Read RSS feeds with SAS using XML or JSON

This post was kindly contributed by The SAS Dummy - go there to comment and to read the full post.

This blog post could be subtitled “To Catch a Thief” or maybe “Go ahead. Steal this blog. I dare you.”* That’s because I’ve used this technique several times to catch and report other web sites who lift the blog content from blogs.sas.com and present it as their own.

Syndicating blog content is an honorable practice, made possible by RSS feeds that virtually every blog platform supports. With syndicated feeds, your blog content can appear on someone else’s site, but this always includes attribution and a link back to the original source. However, if you copy content from another website and publish it natively on your own web property, without attribution or citations…well, that’s called plagiarism. And the Digital Millennium Copyright Act (DCMA) provides authors with recourse to have stolen content removed from infringing sites — if you can establish that you’re the rightful copyright owner.
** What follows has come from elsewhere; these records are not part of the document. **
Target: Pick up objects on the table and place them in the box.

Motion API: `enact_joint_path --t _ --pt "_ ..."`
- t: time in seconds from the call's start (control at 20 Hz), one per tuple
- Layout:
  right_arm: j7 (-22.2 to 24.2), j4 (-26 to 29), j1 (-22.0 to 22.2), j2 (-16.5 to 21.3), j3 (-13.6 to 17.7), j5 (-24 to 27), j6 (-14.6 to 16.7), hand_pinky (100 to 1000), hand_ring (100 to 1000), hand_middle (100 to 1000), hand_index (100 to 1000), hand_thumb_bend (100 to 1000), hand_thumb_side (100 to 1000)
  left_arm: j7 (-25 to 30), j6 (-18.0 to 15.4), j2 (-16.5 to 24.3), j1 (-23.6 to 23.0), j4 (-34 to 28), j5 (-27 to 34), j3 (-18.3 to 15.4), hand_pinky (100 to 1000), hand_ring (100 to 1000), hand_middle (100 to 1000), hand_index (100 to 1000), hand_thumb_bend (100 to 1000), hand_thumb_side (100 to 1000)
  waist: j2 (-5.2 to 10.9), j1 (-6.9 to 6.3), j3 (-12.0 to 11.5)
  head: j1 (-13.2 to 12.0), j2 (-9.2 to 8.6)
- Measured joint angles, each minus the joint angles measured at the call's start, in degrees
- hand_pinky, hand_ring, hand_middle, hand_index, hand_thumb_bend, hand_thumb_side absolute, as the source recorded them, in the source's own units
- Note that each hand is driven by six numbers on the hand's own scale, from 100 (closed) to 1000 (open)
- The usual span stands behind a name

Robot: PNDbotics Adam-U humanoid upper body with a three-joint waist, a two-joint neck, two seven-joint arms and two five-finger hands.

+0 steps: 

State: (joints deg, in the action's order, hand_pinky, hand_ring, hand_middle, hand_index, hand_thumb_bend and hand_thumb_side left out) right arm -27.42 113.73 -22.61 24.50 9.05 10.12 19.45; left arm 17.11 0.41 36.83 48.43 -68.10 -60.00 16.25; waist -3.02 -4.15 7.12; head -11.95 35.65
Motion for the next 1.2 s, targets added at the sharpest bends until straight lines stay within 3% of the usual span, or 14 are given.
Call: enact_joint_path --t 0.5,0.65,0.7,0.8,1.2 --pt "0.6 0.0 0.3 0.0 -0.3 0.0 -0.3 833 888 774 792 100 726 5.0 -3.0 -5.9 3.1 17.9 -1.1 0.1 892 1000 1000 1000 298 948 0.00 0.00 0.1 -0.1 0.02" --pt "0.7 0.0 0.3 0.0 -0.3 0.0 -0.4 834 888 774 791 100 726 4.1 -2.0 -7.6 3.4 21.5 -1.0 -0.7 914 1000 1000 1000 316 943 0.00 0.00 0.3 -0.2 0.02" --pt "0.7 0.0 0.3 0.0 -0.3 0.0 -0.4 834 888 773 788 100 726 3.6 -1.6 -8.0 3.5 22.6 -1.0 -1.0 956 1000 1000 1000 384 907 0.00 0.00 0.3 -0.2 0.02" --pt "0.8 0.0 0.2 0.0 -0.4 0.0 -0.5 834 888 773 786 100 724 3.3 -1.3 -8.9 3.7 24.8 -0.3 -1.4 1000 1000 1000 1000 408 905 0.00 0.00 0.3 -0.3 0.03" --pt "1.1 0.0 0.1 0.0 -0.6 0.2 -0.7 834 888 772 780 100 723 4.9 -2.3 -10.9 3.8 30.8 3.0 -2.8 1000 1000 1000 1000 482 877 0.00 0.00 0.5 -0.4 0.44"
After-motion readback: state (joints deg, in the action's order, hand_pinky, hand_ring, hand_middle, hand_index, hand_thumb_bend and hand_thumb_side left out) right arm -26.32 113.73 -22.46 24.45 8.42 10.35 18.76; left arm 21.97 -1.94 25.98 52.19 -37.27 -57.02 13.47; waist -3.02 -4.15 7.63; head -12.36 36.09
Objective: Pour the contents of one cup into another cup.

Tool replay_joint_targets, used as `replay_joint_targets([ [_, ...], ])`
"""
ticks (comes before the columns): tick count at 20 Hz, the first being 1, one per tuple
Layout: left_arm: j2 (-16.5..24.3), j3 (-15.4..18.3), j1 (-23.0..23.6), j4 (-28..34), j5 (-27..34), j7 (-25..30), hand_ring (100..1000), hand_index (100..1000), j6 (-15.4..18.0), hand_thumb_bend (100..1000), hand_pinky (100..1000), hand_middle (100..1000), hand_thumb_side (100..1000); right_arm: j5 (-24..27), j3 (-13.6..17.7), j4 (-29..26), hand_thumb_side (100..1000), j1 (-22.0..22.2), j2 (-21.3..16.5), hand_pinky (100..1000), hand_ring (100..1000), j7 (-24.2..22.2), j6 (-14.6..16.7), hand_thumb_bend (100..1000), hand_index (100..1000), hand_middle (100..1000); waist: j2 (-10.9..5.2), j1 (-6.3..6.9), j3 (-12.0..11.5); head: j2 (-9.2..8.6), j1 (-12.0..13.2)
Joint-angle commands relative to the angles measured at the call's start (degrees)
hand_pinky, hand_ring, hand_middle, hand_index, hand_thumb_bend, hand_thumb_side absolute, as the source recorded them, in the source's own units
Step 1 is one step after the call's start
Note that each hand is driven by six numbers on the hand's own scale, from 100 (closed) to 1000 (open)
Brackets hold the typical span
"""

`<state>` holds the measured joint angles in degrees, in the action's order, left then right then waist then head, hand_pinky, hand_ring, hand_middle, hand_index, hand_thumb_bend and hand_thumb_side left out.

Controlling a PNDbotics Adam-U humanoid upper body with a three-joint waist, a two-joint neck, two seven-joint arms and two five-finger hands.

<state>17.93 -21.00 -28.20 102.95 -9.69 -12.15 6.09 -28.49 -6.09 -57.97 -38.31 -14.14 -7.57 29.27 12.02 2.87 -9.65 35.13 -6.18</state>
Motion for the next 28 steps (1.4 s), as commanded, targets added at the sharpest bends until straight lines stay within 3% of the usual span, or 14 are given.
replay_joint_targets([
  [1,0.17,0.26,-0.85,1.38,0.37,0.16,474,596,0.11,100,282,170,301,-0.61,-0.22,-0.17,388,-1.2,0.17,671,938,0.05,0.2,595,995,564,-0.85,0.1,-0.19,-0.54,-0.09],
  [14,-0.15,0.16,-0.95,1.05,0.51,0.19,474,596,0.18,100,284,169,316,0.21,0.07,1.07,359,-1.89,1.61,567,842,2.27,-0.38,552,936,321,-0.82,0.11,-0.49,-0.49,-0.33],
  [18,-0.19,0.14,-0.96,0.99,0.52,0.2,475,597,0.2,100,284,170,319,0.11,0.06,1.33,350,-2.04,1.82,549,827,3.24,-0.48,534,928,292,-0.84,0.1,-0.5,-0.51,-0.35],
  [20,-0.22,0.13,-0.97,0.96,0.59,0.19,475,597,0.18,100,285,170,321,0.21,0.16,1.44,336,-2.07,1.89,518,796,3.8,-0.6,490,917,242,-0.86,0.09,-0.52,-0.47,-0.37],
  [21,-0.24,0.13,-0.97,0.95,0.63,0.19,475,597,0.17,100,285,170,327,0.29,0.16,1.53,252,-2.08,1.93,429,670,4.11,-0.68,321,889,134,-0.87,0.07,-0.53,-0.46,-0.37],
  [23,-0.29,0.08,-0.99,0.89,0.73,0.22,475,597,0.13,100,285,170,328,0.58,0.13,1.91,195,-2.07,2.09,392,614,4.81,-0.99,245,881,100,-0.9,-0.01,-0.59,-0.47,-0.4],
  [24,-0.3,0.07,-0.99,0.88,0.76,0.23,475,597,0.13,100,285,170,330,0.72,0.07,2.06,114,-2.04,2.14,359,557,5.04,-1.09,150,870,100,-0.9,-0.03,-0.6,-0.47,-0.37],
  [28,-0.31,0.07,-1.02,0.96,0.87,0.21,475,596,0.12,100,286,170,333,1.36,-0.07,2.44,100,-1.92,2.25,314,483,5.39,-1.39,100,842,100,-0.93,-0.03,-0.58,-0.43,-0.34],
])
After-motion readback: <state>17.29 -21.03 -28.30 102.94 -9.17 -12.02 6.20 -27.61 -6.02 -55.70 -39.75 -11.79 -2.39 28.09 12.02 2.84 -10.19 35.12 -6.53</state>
Establishing ownership is a tedious task, especially when someone steals dozens or hundreds of articles. You must provide links to each example of infringing content, along with links to the original authorized content. Fortunately, as I’ve discussed before, I have ready access to the data about all 17,000+ blog posts that we’ve published at SAS (see How SAS uses SAS to Analyze SAS Blogs). In this article, I’ll show you how I gathered that same information from the infringing websites so that I could file the DCMA “paperwork” almost automatically.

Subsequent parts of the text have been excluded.